Released by the Che in summer 2004, Soriano went on to spend seven of the following eight seasons in the third division, with CD Castellón, CD Leganés, Ontinyent CF and CF Badalona. On 4 July 2012, he joined Segunda División side CD Guadalajara.

Soriano appeared in his first competitive match for his new club on 19 August 2012, featuring the full 90 minutes of a 1–1 draw at AD Alcorcón. He scored his only goal as a professional the following 7 April, contributing to a 3–1 home victory over Córdoba CF.

On 2 March 2014, Soriano signed for Real Avilés CF until the end of the third-tier season. After impressing, he moved to Leganés one league above on 2 July.

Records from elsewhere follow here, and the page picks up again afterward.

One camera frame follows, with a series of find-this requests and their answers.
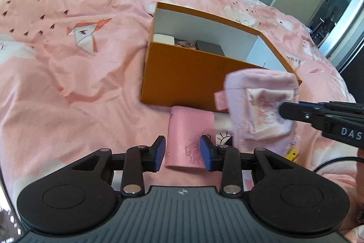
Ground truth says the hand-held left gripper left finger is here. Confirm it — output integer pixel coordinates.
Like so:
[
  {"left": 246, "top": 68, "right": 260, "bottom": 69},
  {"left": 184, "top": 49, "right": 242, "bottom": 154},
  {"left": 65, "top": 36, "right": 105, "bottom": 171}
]
[{"left": 64, "top": 135, "right": 167, "bottom": 198}]

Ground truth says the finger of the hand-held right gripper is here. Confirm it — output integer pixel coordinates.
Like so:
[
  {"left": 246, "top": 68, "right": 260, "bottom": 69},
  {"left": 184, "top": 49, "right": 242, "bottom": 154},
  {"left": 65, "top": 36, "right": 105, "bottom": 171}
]
[
  {"left": 279, "top": 102, "right": 322, "bottom": 122},
  {"left": 298, "top": 101, "right": 356, "bottom": 111}
]

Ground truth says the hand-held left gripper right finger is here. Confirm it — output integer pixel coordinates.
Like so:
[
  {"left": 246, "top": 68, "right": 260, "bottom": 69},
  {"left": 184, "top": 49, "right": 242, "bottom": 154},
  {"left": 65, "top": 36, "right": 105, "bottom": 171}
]
[{"left": 200, "top": 134, "right": 307, "bottom": 196}]

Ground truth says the pink card wallet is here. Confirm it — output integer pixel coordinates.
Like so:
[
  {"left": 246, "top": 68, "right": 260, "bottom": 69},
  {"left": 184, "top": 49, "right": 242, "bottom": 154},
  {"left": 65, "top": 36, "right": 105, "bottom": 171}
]
[{"left": 165, "top": 106, "right": 215, "bottom": 168}]

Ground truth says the pale pink cloth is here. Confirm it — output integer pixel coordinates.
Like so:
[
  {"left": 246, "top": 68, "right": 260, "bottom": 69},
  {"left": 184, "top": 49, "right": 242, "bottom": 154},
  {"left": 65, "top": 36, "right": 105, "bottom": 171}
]
[{"left": 214, "top": 69, "right": 302, "bottom": 156}]

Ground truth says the orange cardboard box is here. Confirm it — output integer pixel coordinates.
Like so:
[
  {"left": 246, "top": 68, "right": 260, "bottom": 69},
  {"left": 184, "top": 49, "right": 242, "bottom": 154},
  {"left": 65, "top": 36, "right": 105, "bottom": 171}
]
[{"left": 140, "top": 2, "right": 302, "bottom": 114}]

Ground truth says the long white box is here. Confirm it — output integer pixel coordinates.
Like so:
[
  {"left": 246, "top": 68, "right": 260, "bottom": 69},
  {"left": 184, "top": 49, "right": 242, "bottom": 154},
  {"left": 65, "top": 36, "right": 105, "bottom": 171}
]
[{"left": 153, "top": 33, "right": 175, "bottom": 46}]

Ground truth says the person's right forearm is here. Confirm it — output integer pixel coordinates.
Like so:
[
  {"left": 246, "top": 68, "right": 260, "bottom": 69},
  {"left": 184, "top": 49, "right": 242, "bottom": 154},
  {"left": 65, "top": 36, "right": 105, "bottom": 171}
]
[{"left": 345, "top": 172, "right": 364, "bottom": 233}]

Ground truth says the yellow plush toy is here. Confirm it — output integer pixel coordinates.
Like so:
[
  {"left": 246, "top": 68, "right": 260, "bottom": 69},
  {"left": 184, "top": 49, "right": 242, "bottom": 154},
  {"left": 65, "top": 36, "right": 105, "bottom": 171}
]
[{"left": 284, "top": 148, "right": 300, "bottom": 161}]

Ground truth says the pink printed blanket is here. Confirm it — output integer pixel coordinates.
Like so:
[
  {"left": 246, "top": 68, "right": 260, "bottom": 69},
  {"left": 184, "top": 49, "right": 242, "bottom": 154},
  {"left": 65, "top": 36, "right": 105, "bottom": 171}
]
[{"left": 0, "top": 0, "right": 364, "bottom": 243}]

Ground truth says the black smartphone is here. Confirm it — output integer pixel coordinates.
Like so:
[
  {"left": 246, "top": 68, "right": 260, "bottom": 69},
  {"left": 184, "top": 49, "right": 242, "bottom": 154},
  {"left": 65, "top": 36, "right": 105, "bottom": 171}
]
[{"left": 0, "top": 180, "right": 20, "bottom": 243}]

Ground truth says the black cable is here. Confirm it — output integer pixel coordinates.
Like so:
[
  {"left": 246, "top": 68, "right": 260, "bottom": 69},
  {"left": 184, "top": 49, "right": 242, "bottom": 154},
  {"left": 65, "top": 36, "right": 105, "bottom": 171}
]
[{"left": 313, "top": 156, "right": 364, "bottom": 173}]

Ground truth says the sliding door frame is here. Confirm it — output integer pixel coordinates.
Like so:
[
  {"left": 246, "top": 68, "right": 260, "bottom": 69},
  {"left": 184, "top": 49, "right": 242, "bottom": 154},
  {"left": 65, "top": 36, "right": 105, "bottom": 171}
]
[{"left": 317, "top": 0, "right": 364, "bottom": 67}]

Soriano agreed to a new one-year contract at the Estadio Municipal de Butarque in June 2015. He contributed 22 appearances during the campaign, as the team from the Madrid outskirts achieved promotion to the top flight for the first time ever.

On 7 July 2016, 33-year-old Soriano signed a one-year deal with SD Huesca as a free agent. A year later, he moved to fellow second-division club AD Alcorcón on a contract of the same duration.

On 23 July 2018, Soriano joined Lleida Esportiu in division three for two years.